▸ Dataset extract

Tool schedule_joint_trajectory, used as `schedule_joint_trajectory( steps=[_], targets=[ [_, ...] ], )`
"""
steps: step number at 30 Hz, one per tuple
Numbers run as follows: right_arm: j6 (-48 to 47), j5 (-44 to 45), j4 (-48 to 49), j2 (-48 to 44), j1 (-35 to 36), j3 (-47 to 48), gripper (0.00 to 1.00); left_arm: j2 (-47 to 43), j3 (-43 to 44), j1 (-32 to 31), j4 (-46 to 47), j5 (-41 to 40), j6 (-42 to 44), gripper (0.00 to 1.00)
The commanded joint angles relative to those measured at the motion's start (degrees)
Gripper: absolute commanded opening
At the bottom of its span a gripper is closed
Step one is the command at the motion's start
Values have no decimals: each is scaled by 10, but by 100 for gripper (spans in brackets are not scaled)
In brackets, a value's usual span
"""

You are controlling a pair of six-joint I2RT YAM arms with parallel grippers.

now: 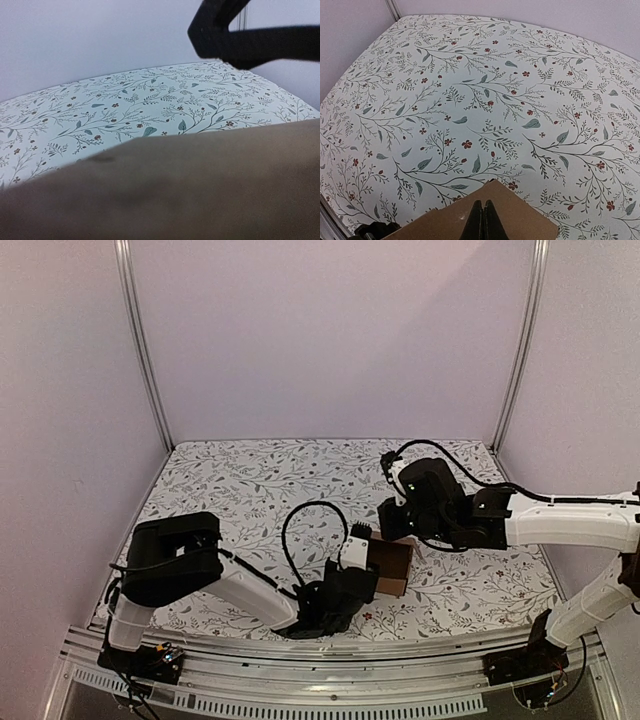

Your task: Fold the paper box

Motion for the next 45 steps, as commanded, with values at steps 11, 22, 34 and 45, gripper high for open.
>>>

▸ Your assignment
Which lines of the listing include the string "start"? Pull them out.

▸ Response to this exercise
The commanded joint angles relative to those measured at the motion's start (degrees)
Step one is the command at the motion's start

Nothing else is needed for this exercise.